While the funny ones featuring a long lost prince from Africa seeking a cash injection is easy to spot and dismiss, official bots do have their practical uses. These are able to identify potential consumers for the product or service, follow up on initial messages/emails, and even engage clientele to a limited degree, before involving an official staff member.

Another area where social media bots might be able to contribute lies with events. If a sophisticated platform was to be wired into and tasked in managing a live event, such as a conference or concert, as well as being equipped with multiple sensors, it would be ability to gauge the liveliness of the event and react accordingly.

For example, if such a system were to identify that an event is in poor attendance, it can immediately access its social media channels and contact potentially interested individuals or groups.

In professional conferences that often feature speakers and debaters, a bot could immediately share details of an ongoing session on social media, engage the right audience, and perhaps even initiate and moderate a conversation between multiple users.
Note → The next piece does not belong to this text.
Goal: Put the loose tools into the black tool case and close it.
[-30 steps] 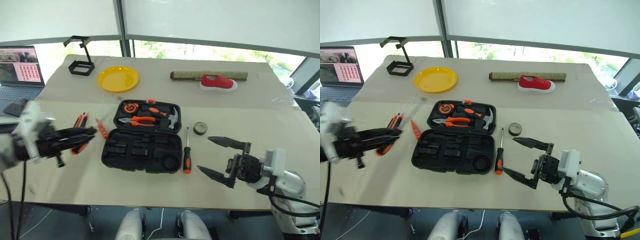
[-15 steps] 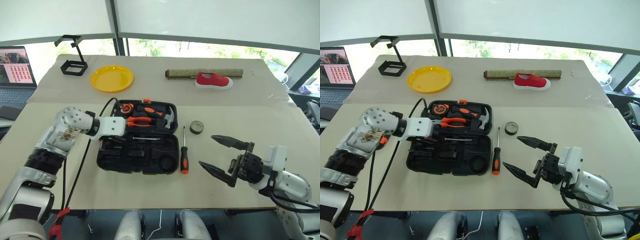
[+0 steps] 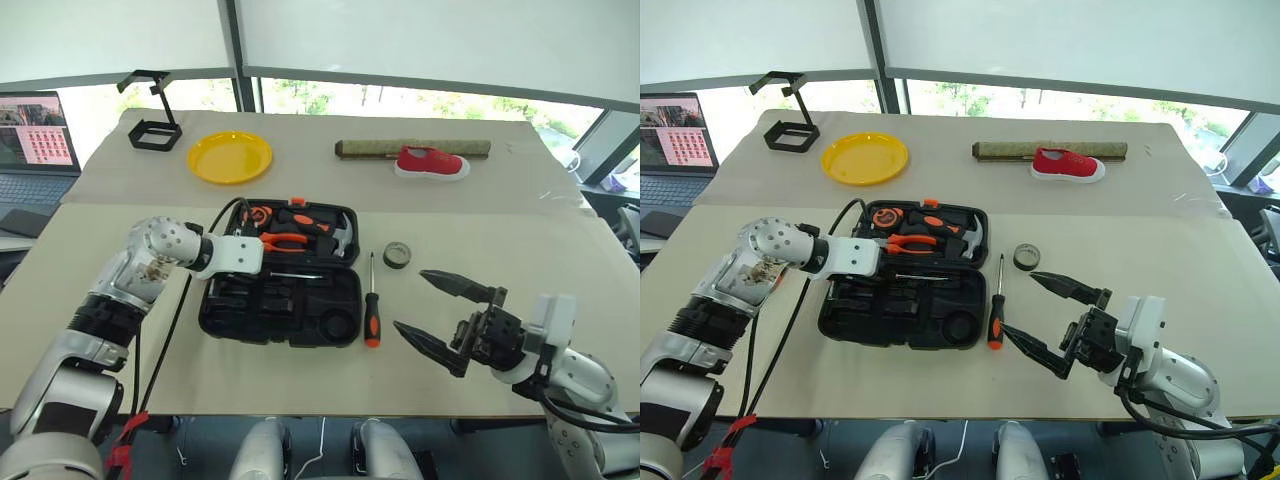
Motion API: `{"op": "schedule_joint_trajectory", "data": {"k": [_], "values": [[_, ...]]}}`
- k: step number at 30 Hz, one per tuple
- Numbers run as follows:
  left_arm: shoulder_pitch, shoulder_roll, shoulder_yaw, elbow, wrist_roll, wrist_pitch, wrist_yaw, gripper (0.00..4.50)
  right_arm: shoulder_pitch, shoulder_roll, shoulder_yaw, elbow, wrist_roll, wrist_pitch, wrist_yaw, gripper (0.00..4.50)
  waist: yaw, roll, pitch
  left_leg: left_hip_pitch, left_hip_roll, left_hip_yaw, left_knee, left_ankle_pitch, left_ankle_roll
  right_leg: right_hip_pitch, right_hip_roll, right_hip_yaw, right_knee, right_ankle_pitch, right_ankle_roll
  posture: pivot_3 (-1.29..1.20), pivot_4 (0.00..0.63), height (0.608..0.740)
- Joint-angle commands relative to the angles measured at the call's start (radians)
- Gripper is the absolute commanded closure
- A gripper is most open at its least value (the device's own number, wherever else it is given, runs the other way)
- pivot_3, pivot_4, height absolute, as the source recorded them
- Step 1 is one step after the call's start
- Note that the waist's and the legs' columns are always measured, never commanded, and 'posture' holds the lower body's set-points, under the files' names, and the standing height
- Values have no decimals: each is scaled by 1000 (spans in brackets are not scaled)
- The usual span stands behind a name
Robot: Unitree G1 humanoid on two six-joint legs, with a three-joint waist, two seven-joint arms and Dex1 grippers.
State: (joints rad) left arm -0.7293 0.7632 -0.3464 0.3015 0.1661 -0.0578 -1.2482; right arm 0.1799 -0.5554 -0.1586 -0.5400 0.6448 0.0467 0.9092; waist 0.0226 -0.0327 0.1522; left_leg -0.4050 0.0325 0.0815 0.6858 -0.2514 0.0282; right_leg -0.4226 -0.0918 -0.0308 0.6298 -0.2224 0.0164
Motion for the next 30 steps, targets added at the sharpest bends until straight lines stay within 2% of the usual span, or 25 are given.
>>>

Bots can also monitor security at an event and alert either staff or local authorities if an emergency situation arises.

On the social media side, it can warn attendees of event to either vacate the premises, or avoid attendance all together, if the circumstances are that dire.

While all this can be of course done by an actual person, the individual is limited by what one can feasible do during an live event, save if they were solely assigned responsibility for the task.

Furthermore, in an emergency situation, where most individuals would not be able to act or communicate in a calm manner, a bot would have little issue there. It could, in an unflappable manner, provide quck and easy instructions to aid people getting to safety.